◆ Prompt: What's wanted is each entry repeated verbatim, minus its images.

___ Data section ___

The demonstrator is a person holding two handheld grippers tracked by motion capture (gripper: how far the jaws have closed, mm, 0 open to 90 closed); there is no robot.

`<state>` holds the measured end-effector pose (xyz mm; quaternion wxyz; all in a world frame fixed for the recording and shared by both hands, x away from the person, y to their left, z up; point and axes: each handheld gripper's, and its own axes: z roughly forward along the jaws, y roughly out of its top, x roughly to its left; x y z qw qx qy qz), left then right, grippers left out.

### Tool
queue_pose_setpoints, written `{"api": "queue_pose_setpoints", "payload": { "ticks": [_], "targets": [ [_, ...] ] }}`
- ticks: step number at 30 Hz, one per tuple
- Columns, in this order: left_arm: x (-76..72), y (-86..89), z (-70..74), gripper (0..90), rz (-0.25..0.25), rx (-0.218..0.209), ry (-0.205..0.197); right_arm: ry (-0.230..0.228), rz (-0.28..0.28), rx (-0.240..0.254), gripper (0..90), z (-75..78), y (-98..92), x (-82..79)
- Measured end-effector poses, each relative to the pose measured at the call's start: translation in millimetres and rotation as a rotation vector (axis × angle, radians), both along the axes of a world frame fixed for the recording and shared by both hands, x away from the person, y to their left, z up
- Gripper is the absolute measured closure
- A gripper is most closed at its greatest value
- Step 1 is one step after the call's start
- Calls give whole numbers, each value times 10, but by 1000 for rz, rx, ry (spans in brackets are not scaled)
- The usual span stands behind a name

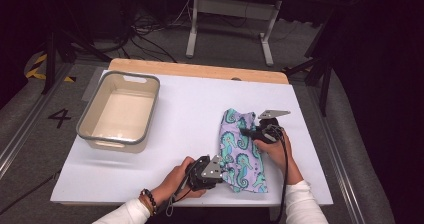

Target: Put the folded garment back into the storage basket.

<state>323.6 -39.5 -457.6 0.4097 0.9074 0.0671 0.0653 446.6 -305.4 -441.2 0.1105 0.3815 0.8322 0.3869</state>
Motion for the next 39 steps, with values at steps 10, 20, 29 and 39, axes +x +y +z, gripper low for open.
{"api": "queue_pose_setpoints", "payload": {
  "ticks": [10,20,29,39],
  "targets": [
    [24,118,92,817,3,10,-40,-62,-7,32,779,126,35,-59],
    [94,337,229,818,29,13,-86,-111,-18,58,780,237,165,-21],
    [162,536,359,819,48,21,-135,-149,-14,76,780,400,377,61],
    [247,809,482,819,106,8,-147,-196,-6,71,780,627,673,191]
  ]
}}
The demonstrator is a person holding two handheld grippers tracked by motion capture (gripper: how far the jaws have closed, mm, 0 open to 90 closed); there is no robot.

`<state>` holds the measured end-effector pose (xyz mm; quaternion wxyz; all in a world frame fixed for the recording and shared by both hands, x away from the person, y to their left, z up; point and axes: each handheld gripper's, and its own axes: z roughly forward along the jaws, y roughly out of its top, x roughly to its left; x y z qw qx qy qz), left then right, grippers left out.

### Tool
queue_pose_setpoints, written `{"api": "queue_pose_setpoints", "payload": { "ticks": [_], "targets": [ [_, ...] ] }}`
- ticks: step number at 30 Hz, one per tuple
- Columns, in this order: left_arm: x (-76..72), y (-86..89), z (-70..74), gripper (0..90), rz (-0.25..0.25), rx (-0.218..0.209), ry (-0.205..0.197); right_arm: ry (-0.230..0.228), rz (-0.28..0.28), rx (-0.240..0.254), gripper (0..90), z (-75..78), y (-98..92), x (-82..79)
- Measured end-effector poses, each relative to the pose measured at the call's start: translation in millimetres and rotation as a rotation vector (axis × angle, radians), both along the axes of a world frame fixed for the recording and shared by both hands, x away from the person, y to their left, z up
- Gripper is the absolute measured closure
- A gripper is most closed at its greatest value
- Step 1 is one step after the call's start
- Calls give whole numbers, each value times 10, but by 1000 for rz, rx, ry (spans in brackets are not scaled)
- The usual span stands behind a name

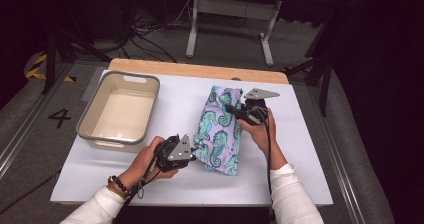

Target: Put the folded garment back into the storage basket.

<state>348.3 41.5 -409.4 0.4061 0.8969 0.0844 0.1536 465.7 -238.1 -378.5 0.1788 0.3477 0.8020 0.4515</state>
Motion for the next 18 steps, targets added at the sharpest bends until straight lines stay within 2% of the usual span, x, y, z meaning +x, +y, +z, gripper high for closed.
{"api": "queue_pose_setpoints", "payload": {
  "ticks": [7,11,12,18],
  "targets": [
    [8,184,121,819,31,-7,-21,-19,25,-3,780,120,221,99],
    [21,278,177,819,44,-23,-19,-29,33,-2,780,157,305,130],
    [29,322,201,819,53,-27,-18,-38,38,9,780,197,377,157],
    [32,480,291,819,88,-18,-37,-58,56,6,780,295,547,206]
  ]
}}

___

◆ Response for this exercise:
The demonstrator is a person holding two handheld grippers tracked by motion capture (gripper: how far the jaws have closed, mm, 0 open to 90 closed); there is no robot.

`<state>` holds the measured end-effector pose (xyz mm; quaternion wxyz; all in a world frame fixed for the recording and shared by both hands, x away from the person, y to their left, z up; point and axes: each handheld gripper's, and its own axes: z roughly forward along the jaws, y roughly out of its top, x roughly to its left; x y z qw qx qy qz), left then right, grippers left out.

### Tool
queue_pose_setpoints, written `{"api": "queue_pose_setpoints", "payload": { "ticks": [_], "targets": [ [_, ...] ] }}`
- ticks: step number at 30 Hz, one per tuple
- Columns, in this order: left_arm: x (-76..72), y (-86..89), z (-70..74), gripper (0..90), rz (-0.25..0.25), rx (-0.218..0.209), ry (-0.205..0.197); right_arm: ry (-0.230..0.228), rz (-0.28..0.28), rx (-0.240..0.254), gripper (0..90), z (-75..78), y (-98..92), x (-82..79)
- Measured end-effector poses, each relative to the pose measured at the call's start: translation in millimetres and rotation as a rotation vector (axis × angle, radians), both along the axes of a world frame fixed for the recording and shared by both hands, x away from the person, y to their left, z up
- Gripper is the absolute measured closure
- A gripper is most closed at its greatest value
- Step 1 is one step after the call's start
- Calls give whole numbers, each value times 10, but by 1000 for rz, rx, ry (spans in brackets are not scaled)
- The usual span stands behind a name


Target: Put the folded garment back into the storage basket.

<state>323.6 -39.5 -457.6 0.4097 0.9074 0.0671 0.0653 446.6 -305.4 -441.2 0.1105 0.3815 0.8322 0.3869</state>
Motion for the next 39 steps, with values at steps 10, 20, 29 and 39, axes +x +y +z, gripper low for open.
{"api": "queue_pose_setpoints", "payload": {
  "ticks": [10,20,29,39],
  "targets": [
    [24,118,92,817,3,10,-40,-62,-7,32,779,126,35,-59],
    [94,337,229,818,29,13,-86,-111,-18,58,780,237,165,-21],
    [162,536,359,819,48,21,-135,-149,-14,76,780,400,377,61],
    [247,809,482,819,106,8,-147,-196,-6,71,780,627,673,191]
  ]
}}
The demonstrator is a person holding two handheld grippers tracked by motion capture (gripper: how far the jaws have closed, mm, 0 open to 90 closed); there is no robot.

`<state>` holds the measured end-effector pose (xyz mm; quaternion wxyz; all in a world frame fixed for the recording and shared by both hands, x away from the person, y to their left, z up; point and axes: each handheld gripper's, and its own axes: z roughly forward along the jaws, y roughly out of its top, x roughly to its left; x y z qw qx qy qz), left then right, grippers left out.

### Tool
queue_pose_setpoints, written `{"api": "queue_pose_setpoints", "payload": { "ticks": [_], "targets": [ [_, ...] ] }}`
- ticks: step number at 30 Hz, one per tuple
- Columns, in this order: left_arm: x (-76..72), y (-86..89), z (-70..74), gripper (0..90), rz (-0.25..0.25), rx (-0.218..0.209), ry (-0.205..0.197); right_arm: ry (-0.230..0.228), rz (-0.28..0.28), rx (-0.240..0.254), gripper (0..90), z (-75..78), y (-98..92), x (-82..79)
- Measured end-effector poses, each relative to the pose measured at the call's start: translation in millimetres and rotation as a rotation vector (axis × angle, radians), both along the axes of a world frame fixed for the recording and shared by both hands, x away from the person, y to their left, z up
- Gripper is the absolute measured closure
- A gripper is most closed at its greatest value
- Step 1 is one step after the call's start
- Calls give whole numbers, each value times 10, but by 1000 for rz, rx, ry (spans in brackets are not scaled)
- The usual span stands behind a name


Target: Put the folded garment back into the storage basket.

<state>348.3 41.5 -409.4 0.4061 0.8969 0.0844 0.1536 465.7 -238.1 -378.5 0.1788 0.3477 0.8020 0.4515</state>
Motion for the next 18 steps, targets added at the sharpest bends until straight lines stay within 2% of the usual span, x, y, z meaning +x, +y, +z, gripper high for closed.
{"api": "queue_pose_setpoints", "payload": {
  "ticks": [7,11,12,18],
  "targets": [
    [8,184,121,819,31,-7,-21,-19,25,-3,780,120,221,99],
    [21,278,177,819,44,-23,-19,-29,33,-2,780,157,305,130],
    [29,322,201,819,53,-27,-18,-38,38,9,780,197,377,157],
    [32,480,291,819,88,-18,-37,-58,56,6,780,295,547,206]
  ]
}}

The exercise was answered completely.